For precursor peak area, xpress simply sums the MS1 precursor peak
intensities across some time range and reports this summed intensity.  I
don't know what Xcalibur does when it reports a peak area but I do know the
range if reported numbers are different.  If you're looking for alternative
tools to do label free analysis, I've been told that MassChroQ works well.
 I believe Skyline will do this for you too.  Good luck.

- Jimmy


On Fri, Sep 13, 2013 at 9:24 AM, <[email protected]> wrote:

> I am using xpress algorithms to get peak areas under curve (label free). I
> did some homework in this forum, and it turns out that it is doable by
> xpress according to this post:
>
>
> https://groups.google.com/forum/#!searchin/spctools-discuss/label$20free$20xpress/spctools-discuss/RQPvyz3hIa4/bAVLoHxjinwJ
>
> In the above post, it is suggested to run xinteract with -X-M option, and
> then grab only "light area" in the pepxml file.
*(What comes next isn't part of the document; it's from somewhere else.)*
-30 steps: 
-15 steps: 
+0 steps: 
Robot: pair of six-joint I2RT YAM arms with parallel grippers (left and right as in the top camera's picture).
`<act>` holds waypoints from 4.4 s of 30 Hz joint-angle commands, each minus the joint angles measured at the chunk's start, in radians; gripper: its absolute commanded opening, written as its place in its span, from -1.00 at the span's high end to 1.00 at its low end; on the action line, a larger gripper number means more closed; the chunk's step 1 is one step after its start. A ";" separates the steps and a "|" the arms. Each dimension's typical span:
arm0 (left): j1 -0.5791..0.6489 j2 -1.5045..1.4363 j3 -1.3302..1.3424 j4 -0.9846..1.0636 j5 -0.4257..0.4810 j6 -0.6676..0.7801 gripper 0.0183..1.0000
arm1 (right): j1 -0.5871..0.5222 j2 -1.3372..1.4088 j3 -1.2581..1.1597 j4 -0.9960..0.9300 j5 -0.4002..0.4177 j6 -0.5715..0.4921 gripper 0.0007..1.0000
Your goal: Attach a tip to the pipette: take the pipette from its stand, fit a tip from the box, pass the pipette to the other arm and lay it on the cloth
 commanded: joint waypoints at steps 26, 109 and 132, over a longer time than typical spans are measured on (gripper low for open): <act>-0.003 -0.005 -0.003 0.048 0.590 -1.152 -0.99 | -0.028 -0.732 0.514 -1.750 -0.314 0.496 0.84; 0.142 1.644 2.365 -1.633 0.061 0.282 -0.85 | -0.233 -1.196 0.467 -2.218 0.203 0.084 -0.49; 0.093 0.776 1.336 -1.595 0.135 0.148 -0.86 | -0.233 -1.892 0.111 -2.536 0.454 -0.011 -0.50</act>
So I did it using the
> command:
>
> xinteract -x20 -Opt -PREC -X-M-m0.05 -NResult.pep.xml somefile.raw.pep.xml
> (tpp v4.5 rapture rev 2)
>
> Inside Result.pep.xml file, I found description of xpress algorithm:
>
> <xpressratio_summary version="2.1 (TPP v4.5 RAPTURE rev 2, Build
> 201307022022 (linux))" author="Jimmy Eng" same_scan_range="Y"
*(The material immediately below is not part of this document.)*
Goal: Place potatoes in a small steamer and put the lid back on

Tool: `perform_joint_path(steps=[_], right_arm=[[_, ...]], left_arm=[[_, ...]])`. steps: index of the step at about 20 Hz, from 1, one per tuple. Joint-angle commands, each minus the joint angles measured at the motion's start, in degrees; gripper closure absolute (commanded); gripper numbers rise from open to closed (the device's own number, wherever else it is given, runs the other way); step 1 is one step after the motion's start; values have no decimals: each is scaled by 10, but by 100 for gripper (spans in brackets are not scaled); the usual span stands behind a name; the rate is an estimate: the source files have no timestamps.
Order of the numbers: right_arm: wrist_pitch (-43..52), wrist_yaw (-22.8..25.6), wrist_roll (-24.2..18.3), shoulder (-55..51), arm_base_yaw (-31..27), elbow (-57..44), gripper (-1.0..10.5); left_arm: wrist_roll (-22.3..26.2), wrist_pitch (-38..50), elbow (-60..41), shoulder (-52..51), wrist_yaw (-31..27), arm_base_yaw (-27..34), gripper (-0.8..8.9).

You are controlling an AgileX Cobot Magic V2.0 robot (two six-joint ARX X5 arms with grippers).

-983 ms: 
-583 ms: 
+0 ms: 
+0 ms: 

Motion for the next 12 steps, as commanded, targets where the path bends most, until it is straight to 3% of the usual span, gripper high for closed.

> labeled_residues="MLIGHT" xpress_light="0" massdiff="MLIGHT,1.00"
> masstol="0.05" min_num_chromatogram_points="6" min_num_isotope_peaks="0"/>
>
> My questions are:
>
>    1. Basically -M option defaults "MLIGHT" as labeled, not every amino
>    acid; Should I indicates all amino acid residues by using -n option?
>    2. My raw data has been searched by setting parent mass tolerance of
>    20ppm. I am wondering if it is reasonable to set mass tolerance to 0.05
>    dalton here by using -m option.
>    3. for: min_num_chromatogram_points="6", is it to leave it just like
>    this or change to some other values?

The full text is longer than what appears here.